TO DO => Given the listing that follows, report all lines in which the string "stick" occurs.

----------------

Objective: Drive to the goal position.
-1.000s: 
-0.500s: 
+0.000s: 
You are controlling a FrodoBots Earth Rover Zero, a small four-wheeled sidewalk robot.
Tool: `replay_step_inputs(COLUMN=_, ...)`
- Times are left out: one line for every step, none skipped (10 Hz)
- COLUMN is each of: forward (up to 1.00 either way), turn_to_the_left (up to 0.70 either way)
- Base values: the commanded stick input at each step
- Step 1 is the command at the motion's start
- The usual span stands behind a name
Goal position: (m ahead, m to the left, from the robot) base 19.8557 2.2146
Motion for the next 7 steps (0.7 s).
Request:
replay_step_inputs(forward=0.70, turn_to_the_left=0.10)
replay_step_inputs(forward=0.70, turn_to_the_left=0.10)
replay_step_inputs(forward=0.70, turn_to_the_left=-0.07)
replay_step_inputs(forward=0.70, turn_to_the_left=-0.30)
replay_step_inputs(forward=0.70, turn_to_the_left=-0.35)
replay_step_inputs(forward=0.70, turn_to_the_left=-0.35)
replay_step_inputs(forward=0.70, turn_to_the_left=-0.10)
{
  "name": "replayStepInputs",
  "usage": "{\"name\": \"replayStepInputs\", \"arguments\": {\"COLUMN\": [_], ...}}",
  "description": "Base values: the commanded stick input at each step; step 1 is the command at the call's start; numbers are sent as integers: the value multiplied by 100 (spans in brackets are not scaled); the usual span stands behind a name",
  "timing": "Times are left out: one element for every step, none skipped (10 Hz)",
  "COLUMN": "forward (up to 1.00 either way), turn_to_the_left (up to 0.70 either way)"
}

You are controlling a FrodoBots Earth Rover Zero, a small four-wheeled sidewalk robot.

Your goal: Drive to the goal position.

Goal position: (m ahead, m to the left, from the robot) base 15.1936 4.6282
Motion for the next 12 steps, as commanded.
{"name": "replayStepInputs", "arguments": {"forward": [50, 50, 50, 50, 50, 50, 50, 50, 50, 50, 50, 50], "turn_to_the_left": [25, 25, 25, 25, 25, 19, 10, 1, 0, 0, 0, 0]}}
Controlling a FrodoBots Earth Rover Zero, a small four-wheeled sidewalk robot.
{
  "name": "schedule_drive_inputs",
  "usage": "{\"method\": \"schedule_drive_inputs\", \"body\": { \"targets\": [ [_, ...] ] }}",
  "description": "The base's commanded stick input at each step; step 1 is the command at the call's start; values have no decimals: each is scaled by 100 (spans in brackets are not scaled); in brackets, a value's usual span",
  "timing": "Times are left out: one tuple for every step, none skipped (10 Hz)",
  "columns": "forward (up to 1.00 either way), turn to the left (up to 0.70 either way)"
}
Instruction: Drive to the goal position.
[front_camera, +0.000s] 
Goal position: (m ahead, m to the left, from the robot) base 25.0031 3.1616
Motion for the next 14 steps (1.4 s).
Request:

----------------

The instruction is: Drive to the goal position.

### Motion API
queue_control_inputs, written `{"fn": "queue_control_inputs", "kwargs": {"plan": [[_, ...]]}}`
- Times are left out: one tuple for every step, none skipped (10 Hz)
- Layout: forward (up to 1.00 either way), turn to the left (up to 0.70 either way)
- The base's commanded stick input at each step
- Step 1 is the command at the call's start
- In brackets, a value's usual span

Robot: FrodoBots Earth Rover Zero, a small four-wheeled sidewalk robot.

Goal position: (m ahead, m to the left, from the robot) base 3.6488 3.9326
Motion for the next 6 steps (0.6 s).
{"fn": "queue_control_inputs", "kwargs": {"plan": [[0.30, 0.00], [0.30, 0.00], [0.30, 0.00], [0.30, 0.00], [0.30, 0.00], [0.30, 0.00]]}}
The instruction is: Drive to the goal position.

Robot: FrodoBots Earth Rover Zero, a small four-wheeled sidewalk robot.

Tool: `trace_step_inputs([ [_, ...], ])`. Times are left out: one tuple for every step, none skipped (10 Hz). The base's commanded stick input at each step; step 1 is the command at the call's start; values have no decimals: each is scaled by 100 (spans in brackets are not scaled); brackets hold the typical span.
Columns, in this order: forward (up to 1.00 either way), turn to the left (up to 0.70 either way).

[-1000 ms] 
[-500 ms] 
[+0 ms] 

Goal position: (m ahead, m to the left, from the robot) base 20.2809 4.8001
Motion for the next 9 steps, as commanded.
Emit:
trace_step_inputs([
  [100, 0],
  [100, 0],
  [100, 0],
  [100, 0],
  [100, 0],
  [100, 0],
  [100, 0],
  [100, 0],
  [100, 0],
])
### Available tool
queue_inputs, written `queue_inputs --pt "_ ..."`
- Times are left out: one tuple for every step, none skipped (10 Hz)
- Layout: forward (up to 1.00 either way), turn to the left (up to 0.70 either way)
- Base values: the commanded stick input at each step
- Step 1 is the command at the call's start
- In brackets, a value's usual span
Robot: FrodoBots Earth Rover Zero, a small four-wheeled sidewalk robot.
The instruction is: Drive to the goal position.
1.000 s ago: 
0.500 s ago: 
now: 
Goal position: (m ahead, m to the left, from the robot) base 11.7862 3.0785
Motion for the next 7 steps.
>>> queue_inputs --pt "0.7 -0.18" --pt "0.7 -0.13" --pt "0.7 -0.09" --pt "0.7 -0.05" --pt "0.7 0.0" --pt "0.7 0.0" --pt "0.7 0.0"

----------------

REPLY TO THE EXERCISE =>
- Base values: the commanded stick input at each step
  "description": "Base values: the commanded stick input at each step; step 1 is the command at the call's start; numbers are sent as integers: the value multiplied by 100 (spans in brackets are not scaled); the usual span stands behind a name",
  "description": "The base's commanded stick input at each step; step 1 is the command at the call's start; values have no decimals: each is scaled by 100 (spans in brackets are not scaled); in brackets, a value's usual span",
- The base's commanded stick input at each step
Tool: `trace_step_inputs([ [_, ...], ])`. Times are left out: one tuple for every step, none skipped (10 Hz). The base's commanded stick input at each step; step 1 is the command at the call's start; values have no decimals: each is scaled by 100 (spans in brackets are not scaled); brackets hold the typical span.
- Base values: the commanded stick input at each step

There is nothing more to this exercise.